Starting with the positive example of the iPod/iTunes bundle he dives into the challenges of designing end-to-end experiences when one company is not in control of the whole experience. IDEO’s approach to redesigning Amtrak’s Acela Express not just by looking at the train interior but by designing the overall travel experience is mentioned but also the challenges of keeping the experience “alive” are portrayed.
He concludes with:
If absolutely top-shelf design organizations like IDEO and Apple are unable to fully encompass the challenges of everyday life in the real world, how will the rest of us fair? Isn’t it better, then, to open these systems up—to provide the APIs and other hooks that would allow people to configure them to their own liking?

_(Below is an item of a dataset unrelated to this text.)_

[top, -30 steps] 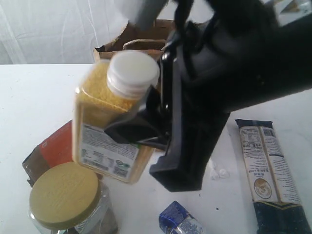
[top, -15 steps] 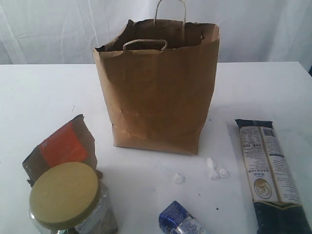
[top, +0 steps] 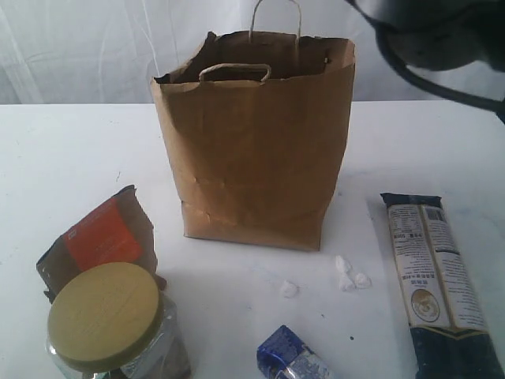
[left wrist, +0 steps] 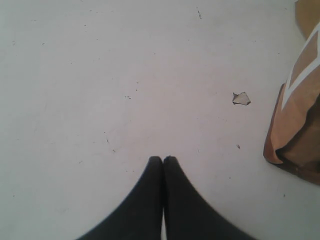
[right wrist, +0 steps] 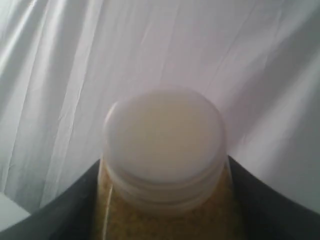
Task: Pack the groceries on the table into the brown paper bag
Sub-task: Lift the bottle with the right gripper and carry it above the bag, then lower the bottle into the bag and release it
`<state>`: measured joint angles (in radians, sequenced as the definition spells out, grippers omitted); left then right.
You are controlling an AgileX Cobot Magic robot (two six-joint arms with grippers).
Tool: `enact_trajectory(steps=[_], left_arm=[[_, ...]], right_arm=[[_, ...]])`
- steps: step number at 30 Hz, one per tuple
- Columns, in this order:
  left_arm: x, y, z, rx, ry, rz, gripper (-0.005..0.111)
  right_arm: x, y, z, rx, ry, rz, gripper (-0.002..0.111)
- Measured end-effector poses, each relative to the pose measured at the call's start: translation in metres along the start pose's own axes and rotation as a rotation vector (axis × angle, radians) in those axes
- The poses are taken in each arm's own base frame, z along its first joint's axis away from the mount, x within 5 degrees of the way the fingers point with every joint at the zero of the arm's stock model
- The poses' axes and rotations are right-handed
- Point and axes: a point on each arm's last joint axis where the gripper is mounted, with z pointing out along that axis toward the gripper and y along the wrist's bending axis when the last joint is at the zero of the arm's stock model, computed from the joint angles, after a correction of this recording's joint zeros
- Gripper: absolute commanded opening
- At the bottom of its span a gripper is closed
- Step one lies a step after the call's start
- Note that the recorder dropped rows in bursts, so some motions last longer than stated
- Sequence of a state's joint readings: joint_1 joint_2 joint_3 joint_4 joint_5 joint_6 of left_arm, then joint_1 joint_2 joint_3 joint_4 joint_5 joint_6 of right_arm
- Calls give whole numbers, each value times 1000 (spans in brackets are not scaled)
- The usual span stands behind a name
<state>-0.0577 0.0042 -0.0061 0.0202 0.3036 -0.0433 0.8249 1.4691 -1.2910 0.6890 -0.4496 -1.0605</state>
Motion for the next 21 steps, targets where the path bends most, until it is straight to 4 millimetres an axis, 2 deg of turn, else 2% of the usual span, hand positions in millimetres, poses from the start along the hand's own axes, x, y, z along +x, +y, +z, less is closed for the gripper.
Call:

This goes beyond William Gibson’s oft-quoted and unimpeachably correct observation that “the street finds its own uses for things,” toward the recognition that designers cannot, even in principle, encompass at design time the full range of uses to which their work will be put. In some respects, too, this is what human-computer interaction guru Don Norman is alluding to, when he argues that the person formerly known to experience design as the “user,” “customer,” or “consumer”; needs to be understood as a human being before designers can do their work properly. Any other approach, he reasons, risks treating this person as an instrumental component, not as someone capable of fully participatory co-creation.
You can read the full article here.
Why do I blog this? Reading articles like this shows me that I am right on track with my research activities to develop a method to understand and model consumers and to use this information for the development of new services.